My Next Generation Lutherans (NGL) Journey – A Testimony (2)
Evan How (QLC)

My father was always firm in his Lutheran convictions. He loves telling this story of when I was just four years old, and Reverend Strauss [a now retired German missionary who served in our International Lutheran Seafarers Mission] asked me: “Are you a Lutheran?”
I answered: “No, I’m a boy.”
Perhaps to prevent me from embarrassing myself like that again, when I was a little older he lent me the book ‘Why I am a Lutheran’ by Daniel Preus. It was the first time I had interacted with Lutheran thought. Needless to say, I didn’t understand it. But I think it planted a seed in me.
Then life happened, and all too soon, I was an adult looking to get married and start my own family. It’s funny how when you start thinking about your children that suddenly, life’s questions need real answers.
I like to think it started out as a simple desire – to find a church close to home for my future child to grow up in – but that inevitably opened up a humongous can of worms.
The Northeast is a very Catholic area. My wife and I also happen to work in a Catholic preschool. So now that we were looking for a church for our child to grow up in from cradle to coffin, of course we wanted it to be the one true Church. I began to ponder questions about whether Lutherans had valid apostolic succession, because without that, we didn’t have valid sacraments. I wondered about where the canon of scripture came from, because how can we say we base doctrine on ‘scripture alone’, if we don’t know which books are in it? Not to mention, there exists a plurality of Protestant denominations, all reading the same Bible, none of which fully agree on their interpretations of it. I hoped that what would answer my questions was an infallible magisterium.
So to learn more, we attended the occasional mass at a parish near us, had
Conversat0ions with seminarians, and joined the Rite of Christian Initiation of Adults (RCIA) where we were received by a warm and faithful community. But among all these resources, what struck me most was a sharing by a layperson, who, during a discussion, said that when she got to heaven’s gates, she hoped Jesus would remember her, and that the things she’d done for Him were enough. I didn’t want that for my son.
In the end, though I eventually found some of the answers I was looking for, the deciding factor wasn’t something conceptual that my intellect could grasp, but something existential that I experienced every day.

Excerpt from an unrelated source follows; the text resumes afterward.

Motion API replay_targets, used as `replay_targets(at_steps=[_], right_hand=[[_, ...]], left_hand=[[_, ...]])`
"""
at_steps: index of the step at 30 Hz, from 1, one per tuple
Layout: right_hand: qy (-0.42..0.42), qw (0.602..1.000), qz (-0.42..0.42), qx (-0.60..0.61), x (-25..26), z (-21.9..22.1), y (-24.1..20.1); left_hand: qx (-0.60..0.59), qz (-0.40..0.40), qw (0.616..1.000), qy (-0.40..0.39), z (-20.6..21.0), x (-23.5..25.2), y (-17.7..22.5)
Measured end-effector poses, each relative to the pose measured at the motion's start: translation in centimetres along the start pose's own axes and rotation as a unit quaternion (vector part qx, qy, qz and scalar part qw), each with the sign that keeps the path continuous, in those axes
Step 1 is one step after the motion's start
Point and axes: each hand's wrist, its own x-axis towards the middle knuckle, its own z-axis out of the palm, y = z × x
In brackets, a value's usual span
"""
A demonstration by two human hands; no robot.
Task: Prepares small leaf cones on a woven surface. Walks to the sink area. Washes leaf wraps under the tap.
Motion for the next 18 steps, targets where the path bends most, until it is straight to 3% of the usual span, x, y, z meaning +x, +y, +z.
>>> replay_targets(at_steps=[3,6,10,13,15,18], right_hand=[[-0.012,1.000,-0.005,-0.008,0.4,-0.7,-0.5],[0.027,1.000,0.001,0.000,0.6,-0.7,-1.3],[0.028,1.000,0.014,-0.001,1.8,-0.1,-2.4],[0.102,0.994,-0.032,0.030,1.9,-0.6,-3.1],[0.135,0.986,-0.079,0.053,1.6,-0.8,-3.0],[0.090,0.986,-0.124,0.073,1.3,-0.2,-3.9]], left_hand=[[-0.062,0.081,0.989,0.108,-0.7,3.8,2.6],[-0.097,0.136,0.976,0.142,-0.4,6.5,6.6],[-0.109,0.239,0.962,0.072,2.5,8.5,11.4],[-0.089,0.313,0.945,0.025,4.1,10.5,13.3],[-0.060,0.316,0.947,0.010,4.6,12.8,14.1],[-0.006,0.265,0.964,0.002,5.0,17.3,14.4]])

The first article of the Formula of Concord confesses that:
“original sin is not a slight…but so deep a corruption of human nature
that nothing healthy or uncorrupt has remained in man’s body or soul,
in his inner or outward powers”.
I know that to be undeniably true, because I live that reality every day. And so I knew, the same way my parents, and the parents before them, and all of our fallen human race has struggled with sin, my son struggles with sin. Not just in his actions, words and thoughts, but also in his concupiscence.
But I didn’t want my son to ever in his life think for one moment that God was still angry with him. I didn’t want my son to daily doubt whether he had lost his salvation and fall into despair. I wanted him to do good works, yes, but not out of fear of punishment, or as a servant expecting wages, but out of the overflowing love he’s received as a child of God through Christ.
And so while we still loved and enjoyed the fellowship of our Catholic brethren, we decided that our personal call was to remain in the Lutheran Church. Right about the time we had come to that conclusion, there was a month-long break from RCIA, and we attended one divine service at BLC, where we heard about the NGL course and knew that God was calling. And so here we are. My wife has shared about the still-growing clarity of what that call might look like.
I thank God for the pastors who committed their time preparing material and delivering sessions to us these last 5 weeks, and the participants who were always present to learn together with us. All of you have been integral in our journey of learning about the Lutheran tradition, which we’ll continue to grow in and soon pass to our son in all its richness. We see that around us in Singapore today the Lutheran Church looks small, at only 5 churches strong. But it’s such a great comfort to know that God has preserved this tradition in Singapore, so that through us, more may know the pure Gospel of Jesus Christ and experience the love, joy and peace He wills for all to experience in this life. Amen.